■ TO DO ■
Return the lines below that contain "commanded".

----------

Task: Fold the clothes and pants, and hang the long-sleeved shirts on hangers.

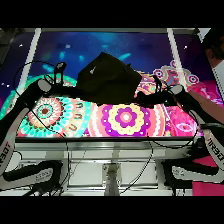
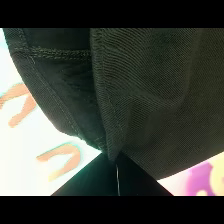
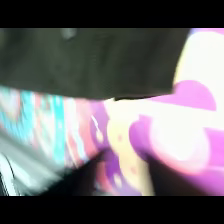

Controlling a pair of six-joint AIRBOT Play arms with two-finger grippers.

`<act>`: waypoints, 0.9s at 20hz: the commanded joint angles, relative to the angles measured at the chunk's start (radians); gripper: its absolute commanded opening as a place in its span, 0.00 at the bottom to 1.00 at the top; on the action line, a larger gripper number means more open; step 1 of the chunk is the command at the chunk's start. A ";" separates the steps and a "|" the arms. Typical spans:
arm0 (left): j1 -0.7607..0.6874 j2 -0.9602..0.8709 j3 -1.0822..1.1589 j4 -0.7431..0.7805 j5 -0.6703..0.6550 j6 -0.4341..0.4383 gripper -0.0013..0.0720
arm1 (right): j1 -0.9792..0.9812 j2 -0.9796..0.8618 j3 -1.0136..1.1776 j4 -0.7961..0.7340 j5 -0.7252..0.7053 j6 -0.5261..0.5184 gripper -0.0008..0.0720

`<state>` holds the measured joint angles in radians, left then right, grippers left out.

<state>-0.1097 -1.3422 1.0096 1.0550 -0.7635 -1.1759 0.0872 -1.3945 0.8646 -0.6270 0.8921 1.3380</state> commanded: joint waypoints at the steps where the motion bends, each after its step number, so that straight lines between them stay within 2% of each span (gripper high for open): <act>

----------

■ YOUR RESPONSE ■
`<act>`: waypoints, 0.9s at 20hz: the commanded joint angles, relative to the angles measured at the chunk's start (radians); gripper: its absolute commanded opening as a place in its span, 0.00 at the bottom to 1.00 at the top; on the action line, a larger gripper number means more open; step 1 of the chunk is the command at the chunk's start. A ";" separates the steps and a "|" the arms. Typical spans:
<state>-0.1097 -1.3422 1.0096 1.0550 -0.7635 -1.1759 0.0872 -1.3945 0.8646 -0.6270 0.8921 1.3380</state> commanded: joint waypoints at the steps where the motion bends, each after its step number, so that straight lines between them stay within 2% of each span (gripper high for open): <act>

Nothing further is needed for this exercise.